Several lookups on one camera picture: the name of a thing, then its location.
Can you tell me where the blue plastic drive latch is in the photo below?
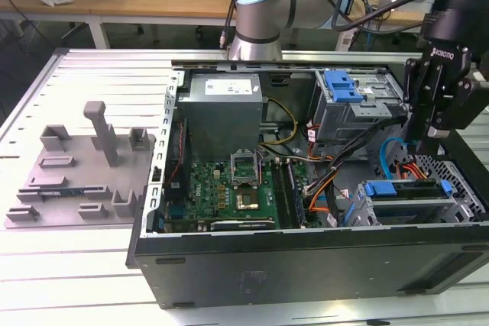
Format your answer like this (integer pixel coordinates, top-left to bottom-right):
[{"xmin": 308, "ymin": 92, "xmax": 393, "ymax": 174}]
[{"xmin": 323, "ymin": 69, "xmax": 364, "ymax": 104}]

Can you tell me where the hard disk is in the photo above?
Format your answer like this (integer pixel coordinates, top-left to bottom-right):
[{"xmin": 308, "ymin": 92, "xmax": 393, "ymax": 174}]
[{"xmin": 362, "ymin": 179, "xmax": 455, "ymax": 224}]

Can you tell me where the grey power supply unit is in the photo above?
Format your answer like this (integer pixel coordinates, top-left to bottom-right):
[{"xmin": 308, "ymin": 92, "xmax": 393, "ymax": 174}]
[{"xmin": 176, "ymin": 73, "xmax": 265, "ymax": 151}]

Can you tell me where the grey plastic parts rack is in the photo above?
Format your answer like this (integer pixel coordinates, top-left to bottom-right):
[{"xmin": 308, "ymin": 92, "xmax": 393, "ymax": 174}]
[{"xmin": 2, "ymin": 100, "xmax": 157, "ymax": 230}]

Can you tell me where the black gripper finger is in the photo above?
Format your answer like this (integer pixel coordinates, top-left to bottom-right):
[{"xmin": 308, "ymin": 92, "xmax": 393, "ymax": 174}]
[
  {"xmin": 428, "ymin": 73, "xmax": 489, "ymax": 138},
  {"xmin": 403, "ymin": 57, "xmax": 440, "ymax": 153}
]

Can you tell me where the black sleeved wire bundle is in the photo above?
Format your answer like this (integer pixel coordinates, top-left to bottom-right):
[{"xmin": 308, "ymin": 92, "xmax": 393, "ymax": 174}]
[{"xmin": 305, "ymin": 118, "xmax": 406, "ymax": 197}]

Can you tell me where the orange data wire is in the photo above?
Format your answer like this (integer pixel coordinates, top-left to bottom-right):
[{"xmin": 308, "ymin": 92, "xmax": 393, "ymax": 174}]
[{"xmin": 308, "ymin": 179, "xmax": 337, "ymax": 213}]

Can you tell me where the yellow and black wire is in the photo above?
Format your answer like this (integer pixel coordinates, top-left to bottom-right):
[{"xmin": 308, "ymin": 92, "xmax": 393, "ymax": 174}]
[{"xmin": 259, "ymin": 97, "xmax": 300, "ymax": 148}]

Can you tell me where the metal socket cover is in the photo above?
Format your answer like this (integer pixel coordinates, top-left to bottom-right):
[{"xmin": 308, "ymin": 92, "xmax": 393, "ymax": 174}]
[{"xmin": 228, "ymin": 149, "xmax": 261, "ymax": 189}]

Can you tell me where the flat blue data wire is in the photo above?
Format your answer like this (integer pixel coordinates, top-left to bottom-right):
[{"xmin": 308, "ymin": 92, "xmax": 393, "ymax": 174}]
[{"xmin": 380, "ymin": 135, "xmax": 409, "ymax": 181}]

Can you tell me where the black RAM slot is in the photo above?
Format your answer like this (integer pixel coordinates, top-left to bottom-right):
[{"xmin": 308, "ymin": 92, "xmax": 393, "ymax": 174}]
[
  {"xmin": 270, "ymin": 160, "xmax": 291, "ymax": 228},
  {"xmin": 285, "ymin": 160, "xmax": 306, "ymax": 228}
]

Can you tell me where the black graphics card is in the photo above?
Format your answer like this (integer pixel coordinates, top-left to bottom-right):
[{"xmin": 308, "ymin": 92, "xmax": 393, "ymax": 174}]
[{"xmin": 208, "ymin": 218, "xmax": 277, "ymax": 232}]

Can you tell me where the thin metal locking lever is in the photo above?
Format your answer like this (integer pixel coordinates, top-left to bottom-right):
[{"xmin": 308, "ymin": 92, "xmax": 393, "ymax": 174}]
[{"xmin": 257, "ymin": 147, "xmax": 266, "ymax": 189}]

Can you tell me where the black PC case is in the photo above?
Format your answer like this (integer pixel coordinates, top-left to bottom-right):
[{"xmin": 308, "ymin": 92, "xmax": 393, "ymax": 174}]
[{"xmin": 125, "ymin": 59, "xmax": 489, "ymax": 310}]

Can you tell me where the orange red yellow power wire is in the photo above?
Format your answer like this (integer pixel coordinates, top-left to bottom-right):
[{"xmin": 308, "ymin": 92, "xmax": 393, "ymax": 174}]
[{"xmin": 395, "ymin": 153, "xmax": 431, "ymax": 181}]

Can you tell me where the grey metal disk bay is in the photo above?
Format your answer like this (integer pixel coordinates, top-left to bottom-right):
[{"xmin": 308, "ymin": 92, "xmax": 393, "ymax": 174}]
[{"xmin": 339, "ymin": 179, "xmax": 477, "ymax": 228}]

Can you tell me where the CPU socket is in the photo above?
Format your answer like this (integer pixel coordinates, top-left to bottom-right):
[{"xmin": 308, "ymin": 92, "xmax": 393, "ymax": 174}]
[{"xmin": 233, "ymin": 187, "xmax": 261, "ymax": 213}]

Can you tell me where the grey metal drive cage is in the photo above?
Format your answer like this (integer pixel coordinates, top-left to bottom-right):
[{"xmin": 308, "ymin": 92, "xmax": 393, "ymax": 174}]
[{"xmin": 311, "ymin": 69, "xmax": 416, "ymax": 144}]

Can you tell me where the green motherboard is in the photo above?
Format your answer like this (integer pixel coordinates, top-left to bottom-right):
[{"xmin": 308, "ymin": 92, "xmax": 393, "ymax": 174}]
[{"xmin": 160, "ymin": 160, "xmax": 318, "ymax": 234}]

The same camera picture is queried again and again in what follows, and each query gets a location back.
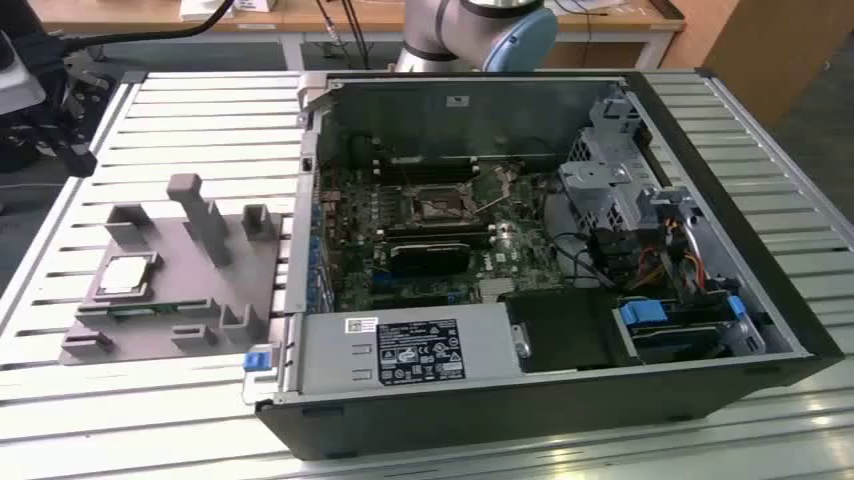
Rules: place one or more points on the grey parts rack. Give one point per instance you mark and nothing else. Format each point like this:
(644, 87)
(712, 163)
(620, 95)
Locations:
(174, 280)

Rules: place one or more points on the black graphics card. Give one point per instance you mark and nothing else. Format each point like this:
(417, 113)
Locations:
(430, 257)

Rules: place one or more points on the black RAM slot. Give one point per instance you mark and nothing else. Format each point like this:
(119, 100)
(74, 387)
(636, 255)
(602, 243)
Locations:
(434, 176)
(434, 231)
(434, 163)
(434, 240)

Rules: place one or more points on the grey power supply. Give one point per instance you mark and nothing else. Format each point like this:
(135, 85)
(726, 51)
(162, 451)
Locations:
(334, 350)

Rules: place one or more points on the black power supply label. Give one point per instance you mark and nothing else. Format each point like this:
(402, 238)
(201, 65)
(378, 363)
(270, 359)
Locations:
(421, 350)

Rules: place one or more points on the silver disk bay cage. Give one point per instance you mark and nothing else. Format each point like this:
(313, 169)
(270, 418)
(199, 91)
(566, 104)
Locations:
(594, 195)

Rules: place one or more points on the green motherboard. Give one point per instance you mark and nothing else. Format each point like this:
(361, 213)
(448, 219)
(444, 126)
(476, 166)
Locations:
(528, 250)

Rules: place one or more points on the black plastic shroud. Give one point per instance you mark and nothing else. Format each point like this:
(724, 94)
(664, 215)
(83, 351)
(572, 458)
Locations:
(568, 330)

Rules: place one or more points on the silver CPU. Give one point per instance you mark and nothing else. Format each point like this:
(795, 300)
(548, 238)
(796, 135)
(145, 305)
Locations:
(127, 275)

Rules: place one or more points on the blue disk carrier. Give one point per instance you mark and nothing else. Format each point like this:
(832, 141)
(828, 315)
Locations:
(644, 312)
(736, 307)

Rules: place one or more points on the CPU socket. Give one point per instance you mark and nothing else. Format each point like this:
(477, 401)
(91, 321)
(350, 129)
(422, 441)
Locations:
(444, 207)

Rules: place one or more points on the brown wooden cabinet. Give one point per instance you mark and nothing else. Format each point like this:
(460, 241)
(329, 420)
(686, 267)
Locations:
(788, 50)

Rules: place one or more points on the wooden desk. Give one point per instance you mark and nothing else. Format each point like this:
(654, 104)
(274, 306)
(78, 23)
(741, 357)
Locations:
(601, 25)

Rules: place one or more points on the thin metal locking lever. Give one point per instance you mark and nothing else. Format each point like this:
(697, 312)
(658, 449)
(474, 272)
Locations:
(497, 202)

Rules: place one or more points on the black open PC case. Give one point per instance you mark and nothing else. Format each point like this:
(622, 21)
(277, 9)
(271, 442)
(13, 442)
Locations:
(468, 425)

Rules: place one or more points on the silver chipset heatsink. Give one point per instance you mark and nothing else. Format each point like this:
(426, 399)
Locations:
(496, 291)

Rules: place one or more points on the blue case latch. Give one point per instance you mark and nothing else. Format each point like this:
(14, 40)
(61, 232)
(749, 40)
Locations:
(259, 360)

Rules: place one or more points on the green RAM stick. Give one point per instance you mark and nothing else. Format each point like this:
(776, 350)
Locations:
(134, 311)

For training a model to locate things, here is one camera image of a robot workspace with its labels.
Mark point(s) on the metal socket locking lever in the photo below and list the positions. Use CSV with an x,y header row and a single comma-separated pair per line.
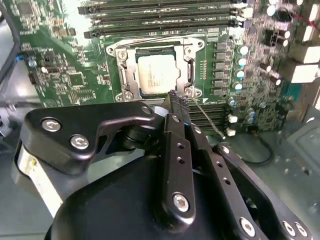
x,y
212,123
160,40

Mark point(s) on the silver square CPU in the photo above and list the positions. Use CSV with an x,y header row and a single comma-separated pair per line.
x,y
157,75

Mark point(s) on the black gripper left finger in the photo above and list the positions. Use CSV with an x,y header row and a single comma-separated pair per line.
x,y
75,120

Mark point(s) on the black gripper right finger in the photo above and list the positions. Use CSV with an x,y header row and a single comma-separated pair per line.
x,y
225,180

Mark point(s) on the metal socket cover frame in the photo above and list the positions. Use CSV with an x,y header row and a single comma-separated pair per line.
x,y
180,62

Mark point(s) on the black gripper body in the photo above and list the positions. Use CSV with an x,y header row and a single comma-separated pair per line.
x,y
112,205

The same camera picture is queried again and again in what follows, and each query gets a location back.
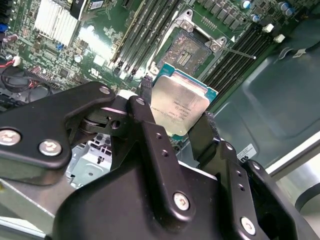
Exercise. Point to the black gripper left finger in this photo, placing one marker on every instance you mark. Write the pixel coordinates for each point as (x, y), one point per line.
(32, 125)

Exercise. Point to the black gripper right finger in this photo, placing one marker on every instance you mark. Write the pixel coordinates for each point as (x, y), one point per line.
(232, 175)

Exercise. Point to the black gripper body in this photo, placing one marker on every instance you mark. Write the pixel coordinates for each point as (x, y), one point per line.
(120, 207)

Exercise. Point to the silver CPU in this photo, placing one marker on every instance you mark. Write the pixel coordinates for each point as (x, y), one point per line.
(177, 107)

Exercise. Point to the metal locking lever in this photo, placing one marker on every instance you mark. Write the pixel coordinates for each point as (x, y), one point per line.
(240, 53)

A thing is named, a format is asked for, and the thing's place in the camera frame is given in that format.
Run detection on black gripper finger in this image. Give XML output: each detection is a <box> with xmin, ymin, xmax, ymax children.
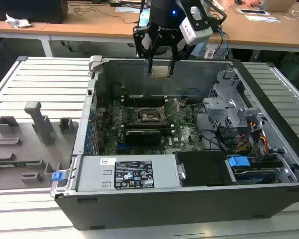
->
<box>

Work to be completed -
Return every line of the listing above that contains "yellow".

Solved problem -
Can you tell me where the yellow and black wire is in the photo above?
Can you tell me where the orange red yellow power wire is in the photo above?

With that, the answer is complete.